What is needed |
Read through the listing and copy every line that contains the word "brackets".

Task input |
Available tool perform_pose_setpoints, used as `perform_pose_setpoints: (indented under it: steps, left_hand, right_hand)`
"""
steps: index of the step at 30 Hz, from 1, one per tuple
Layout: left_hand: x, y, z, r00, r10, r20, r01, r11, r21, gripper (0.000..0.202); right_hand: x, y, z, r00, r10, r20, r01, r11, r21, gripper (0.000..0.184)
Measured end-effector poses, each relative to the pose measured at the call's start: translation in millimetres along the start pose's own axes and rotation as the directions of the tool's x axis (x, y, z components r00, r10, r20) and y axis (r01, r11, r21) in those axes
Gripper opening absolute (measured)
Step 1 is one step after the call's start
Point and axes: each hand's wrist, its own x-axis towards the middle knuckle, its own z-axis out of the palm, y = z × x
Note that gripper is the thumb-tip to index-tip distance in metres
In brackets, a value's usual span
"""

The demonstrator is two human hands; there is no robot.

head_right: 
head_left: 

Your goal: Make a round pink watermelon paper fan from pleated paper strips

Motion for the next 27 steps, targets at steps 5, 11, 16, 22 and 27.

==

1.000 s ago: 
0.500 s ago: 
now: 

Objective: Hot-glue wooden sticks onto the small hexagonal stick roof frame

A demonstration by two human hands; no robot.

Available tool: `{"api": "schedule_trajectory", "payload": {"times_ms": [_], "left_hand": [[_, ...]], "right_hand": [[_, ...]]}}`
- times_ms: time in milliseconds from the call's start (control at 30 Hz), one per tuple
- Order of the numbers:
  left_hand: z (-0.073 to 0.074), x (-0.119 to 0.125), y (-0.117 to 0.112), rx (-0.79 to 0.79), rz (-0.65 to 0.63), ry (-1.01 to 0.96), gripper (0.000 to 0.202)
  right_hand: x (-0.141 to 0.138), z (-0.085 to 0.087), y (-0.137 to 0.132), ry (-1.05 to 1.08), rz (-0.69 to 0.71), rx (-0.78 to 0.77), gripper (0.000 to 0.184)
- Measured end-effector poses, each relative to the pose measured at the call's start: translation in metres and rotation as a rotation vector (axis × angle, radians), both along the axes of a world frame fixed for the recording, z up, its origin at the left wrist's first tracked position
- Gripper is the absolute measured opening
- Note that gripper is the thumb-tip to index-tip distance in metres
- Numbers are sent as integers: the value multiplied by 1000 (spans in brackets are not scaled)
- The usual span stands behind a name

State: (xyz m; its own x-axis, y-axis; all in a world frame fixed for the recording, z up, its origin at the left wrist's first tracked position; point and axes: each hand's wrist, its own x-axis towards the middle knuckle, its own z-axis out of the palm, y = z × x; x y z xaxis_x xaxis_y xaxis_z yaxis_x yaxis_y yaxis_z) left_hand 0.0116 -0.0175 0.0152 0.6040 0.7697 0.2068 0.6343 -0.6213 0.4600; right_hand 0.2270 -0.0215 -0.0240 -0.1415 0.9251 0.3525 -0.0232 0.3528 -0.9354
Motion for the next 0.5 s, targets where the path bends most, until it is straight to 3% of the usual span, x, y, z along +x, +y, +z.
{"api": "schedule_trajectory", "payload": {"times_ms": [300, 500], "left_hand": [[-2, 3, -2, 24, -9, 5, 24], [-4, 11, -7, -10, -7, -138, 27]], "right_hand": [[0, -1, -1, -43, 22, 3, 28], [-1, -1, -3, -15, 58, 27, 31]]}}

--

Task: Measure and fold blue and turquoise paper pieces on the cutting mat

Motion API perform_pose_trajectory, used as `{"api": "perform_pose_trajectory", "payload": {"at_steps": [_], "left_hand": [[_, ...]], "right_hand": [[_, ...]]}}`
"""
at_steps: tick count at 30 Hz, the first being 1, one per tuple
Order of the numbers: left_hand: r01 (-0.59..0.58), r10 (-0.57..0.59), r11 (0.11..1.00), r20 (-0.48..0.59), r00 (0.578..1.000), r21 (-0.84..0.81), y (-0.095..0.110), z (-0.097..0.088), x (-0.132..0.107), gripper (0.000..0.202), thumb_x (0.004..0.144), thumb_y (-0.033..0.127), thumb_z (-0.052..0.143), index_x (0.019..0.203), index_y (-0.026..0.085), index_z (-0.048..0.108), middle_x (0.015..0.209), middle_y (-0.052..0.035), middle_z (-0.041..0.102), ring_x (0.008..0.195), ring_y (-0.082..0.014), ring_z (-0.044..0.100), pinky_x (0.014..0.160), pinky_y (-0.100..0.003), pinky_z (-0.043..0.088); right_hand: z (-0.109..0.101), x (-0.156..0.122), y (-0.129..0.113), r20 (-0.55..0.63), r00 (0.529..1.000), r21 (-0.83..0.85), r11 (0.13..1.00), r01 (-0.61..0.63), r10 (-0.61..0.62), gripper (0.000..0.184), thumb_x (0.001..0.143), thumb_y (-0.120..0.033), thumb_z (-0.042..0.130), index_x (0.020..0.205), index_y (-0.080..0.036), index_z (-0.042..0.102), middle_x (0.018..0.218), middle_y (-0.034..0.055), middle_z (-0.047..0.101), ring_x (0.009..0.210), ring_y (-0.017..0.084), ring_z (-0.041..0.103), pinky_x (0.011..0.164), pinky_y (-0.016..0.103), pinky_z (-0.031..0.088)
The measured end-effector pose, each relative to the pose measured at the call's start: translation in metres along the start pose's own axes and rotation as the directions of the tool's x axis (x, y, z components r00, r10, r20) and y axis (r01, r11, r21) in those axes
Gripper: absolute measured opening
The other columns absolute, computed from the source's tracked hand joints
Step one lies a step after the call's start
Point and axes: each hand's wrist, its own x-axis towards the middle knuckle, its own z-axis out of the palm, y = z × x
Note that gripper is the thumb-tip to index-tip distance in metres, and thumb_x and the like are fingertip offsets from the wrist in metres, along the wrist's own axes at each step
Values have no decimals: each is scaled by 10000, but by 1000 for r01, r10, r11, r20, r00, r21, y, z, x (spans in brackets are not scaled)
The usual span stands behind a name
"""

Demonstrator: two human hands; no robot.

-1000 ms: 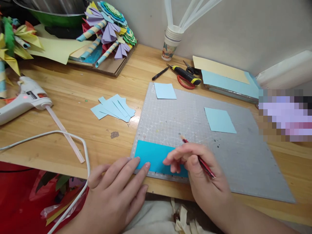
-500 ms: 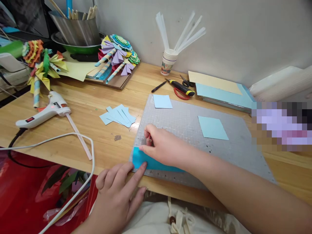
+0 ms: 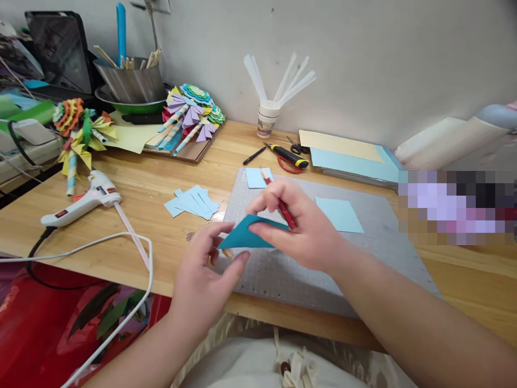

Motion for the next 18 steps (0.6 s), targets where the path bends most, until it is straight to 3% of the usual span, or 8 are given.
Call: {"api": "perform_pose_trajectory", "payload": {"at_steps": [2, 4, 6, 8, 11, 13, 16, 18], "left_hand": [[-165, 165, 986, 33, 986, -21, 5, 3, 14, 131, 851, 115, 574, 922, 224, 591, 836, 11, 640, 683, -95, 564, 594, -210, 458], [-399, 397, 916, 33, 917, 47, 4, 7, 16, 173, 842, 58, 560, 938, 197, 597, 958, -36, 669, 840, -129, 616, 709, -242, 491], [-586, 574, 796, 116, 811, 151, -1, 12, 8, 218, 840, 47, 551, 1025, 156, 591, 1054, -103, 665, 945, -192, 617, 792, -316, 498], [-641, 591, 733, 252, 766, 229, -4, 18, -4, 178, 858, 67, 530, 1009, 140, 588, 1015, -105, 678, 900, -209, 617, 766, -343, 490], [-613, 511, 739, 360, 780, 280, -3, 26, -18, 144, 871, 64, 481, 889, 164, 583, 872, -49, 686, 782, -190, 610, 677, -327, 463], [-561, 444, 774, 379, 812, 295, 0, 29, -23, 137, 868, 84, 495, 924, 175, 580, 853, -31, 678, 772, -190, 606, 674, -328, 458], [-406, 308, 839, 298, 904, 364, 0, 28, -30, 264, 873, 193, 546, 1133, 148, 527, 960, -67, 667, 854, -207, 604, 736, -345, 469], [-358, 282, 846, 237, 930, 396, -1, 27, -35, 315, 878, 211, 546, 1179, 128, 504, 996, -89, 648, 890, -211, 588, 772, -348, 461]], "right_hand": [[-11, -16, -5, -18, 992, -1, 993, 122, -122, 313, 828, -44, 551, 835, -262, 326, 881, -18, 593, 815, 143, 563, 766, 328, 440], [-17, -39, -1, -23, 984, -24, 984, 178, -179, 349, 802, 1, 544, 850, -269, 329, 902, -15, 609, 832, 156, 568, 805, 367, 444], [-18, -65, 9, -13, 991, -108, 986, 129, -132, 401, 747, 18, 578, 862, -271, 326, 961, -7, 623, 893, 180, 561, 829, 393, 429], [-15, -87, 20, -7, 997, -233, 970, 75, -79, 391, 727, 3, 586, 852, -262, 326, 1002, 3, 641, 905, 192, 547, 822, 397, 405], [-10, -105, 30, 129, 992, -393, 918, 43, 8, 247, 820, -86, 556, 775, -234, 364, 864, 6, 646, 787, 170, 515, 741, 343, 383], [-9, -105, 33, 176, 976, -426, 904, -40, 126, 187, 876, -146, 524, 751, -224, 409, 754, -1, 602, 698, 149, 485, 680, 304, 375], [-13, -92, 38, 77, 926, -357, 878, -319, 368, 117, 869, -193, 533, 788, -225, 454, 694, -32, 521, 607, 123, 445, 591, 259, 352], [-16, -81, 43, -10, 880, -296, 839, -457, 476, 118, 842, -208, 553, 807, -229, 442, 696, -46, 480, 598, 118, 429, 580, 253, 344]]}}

Solution below |
In brackets, a value's usual span
- Numbers are sent as integers: the value multiplied by 1000 (spans in brackets are not scaled)
Values have no decimals: each is scaled by 10000, but by 1000 for r01, r10, r11, r20, r00, r21, y, z, x (spans in brackets are not scaled)

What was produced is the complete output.